Give an exact copy of the data that follows.
BEGIN Given material
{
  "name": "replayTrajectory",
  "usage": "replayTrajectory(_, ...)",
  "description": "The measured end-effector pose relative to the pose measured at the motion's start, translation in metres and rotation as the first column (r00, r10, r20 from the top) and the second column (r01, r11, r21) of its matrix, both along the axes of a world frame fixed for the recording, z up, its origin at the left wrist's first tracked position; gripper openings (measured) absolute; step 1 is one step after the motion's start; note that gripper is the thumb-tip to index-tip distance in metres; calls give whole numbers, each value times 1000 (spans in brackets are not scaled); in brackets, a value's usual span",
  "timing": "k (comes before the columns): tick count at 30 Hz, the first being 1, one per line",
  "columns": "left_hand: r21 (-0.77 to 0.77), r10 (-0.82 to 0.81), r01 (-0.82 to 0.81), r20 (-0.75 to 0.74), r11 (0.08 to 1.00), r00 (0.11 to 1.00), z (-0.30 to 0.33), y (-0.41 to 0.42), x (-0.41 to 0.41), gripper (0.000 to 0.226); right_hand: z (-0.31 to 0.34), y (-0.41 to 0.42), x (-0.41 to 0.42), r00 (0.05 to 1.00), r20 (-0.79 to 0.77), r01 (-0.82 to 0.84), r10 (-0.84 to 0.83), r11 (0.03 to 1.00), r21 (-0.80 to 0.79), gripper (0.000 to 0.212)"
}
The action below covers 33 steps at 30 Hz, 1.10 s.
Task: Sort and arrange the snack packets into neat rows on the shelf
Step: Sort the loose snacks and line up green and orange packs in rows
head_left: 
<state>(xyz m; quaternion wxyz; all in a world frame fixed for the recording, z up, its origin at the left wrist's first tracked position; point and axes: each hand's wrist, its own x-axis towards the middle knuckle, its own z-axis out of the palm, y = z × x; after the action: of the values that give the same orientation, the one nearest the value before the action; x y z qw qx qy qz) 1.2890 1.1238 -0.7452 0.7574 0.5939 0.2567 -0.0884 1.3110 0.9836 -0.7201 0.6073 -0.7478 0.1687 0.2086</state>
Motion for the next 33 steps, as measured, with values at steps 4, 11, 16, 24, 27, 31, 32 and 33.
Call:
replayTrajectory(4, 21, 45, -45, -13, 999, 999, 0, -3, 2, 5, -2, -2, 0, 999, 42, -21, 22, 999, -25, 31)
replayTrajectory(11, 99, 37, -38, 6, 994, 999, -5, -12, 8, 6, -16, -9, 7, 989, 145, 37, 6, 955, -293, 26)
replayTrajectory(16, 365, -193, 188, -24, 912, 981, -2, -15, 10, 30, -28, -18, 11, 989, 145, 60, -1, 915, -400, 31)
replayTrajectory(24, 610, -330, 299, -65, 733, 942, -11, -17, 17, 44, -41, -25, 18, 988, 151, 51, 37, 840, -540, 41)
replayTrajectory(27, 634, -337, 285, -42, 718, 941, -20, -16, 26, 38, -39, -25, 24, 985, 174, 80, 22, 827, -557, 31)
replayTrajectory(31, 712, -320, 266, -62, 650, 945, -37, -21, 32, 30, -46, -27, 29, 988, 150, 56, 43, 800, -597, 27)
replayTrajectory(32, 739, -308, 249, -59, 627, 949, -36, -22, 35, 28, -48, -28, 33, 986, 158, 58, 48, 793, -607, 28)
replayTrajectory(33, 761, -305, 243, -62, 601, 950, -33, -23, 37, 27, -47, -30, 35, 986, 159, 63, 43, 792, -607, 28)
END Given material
▶ _Problem solution_
{
  "name": "replayTrajectory",
  "usage": "replayTrajectory(_, ...)",
  "description": "The measured end-effector pose relative to the pose measured at the motion's start, translation in metres and rotation as the first column (r00, r10, r20 from the top) and the second column (r01, r11, r21) of its matrix, both along the axes of a world frame fixed for the recording, z up, its origin at the left wrist's first tracked position; gripper openings (measured) absolute; step 1 is one step after the motion's start; note that gripper is the thumb-tip to index-tip distance in metres; calls give whole numbers, each value times 1000 (spans in brackets are not scaled); in brackets, a value's usual span",
  "timing": "k (comes before the columns): tick count at 30 Hz, the first being 1, one per line",
  "columns": "left_hand: r21 (-0.77 to 0.77), r10 (-0.82 to 0.81), r01 (-0.82 to 0.81), r20 (-0.75 to 0.74), r11 (0.08 to 1.00), r00 (0.11 to 1.00), z (-0.30 to 0.33), y (-0.41 to 0.42), x (-0.41 to 0.41), gripper (0.000 to 0.226); right_hand: z (-0.31 to 0.34), y (-0.41 to 0.42), x (-0.41 to 0.42), r00 (0.05 to 1.00), r20 (-0.79 to 0.77), r01 (-0.82 to 0.84), r10 (-0.84 to 0.83), r11 (0.03 to 1.00), r21 (-0.80 to 0.79), gripper (0.000 to 0.212)"
}
The action below covers 33 steps at 30 Hz, 1.10 s.
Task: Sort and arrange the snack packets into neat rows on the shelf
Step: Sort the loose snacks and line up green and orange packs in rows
head_left: 
<state>(xyz m; quaternion wxyz; all in a world frame fixed for the recording, z up, its origin at the left wrist's first tracked position; point and axes: each hand's wrist, its own x-axis towards the middle knuckle, its own z-axis out of the palm, y = z × x; after the action: of the values that give the same orientation, the one nearest the value before the action; x y z qw qx qy qz) 1.2890 1.1238 -0.7452 0.7574 0.5939 0.2567 -0.0884 1.3110 0.9836 -0.7201 0.6073 -0.7478 0.1687 0.2086</state>
Motion for the next 33 steps, as measured, with values at steps 4, 11, 16, 24, 27, 31, 32 and 33.
Call:
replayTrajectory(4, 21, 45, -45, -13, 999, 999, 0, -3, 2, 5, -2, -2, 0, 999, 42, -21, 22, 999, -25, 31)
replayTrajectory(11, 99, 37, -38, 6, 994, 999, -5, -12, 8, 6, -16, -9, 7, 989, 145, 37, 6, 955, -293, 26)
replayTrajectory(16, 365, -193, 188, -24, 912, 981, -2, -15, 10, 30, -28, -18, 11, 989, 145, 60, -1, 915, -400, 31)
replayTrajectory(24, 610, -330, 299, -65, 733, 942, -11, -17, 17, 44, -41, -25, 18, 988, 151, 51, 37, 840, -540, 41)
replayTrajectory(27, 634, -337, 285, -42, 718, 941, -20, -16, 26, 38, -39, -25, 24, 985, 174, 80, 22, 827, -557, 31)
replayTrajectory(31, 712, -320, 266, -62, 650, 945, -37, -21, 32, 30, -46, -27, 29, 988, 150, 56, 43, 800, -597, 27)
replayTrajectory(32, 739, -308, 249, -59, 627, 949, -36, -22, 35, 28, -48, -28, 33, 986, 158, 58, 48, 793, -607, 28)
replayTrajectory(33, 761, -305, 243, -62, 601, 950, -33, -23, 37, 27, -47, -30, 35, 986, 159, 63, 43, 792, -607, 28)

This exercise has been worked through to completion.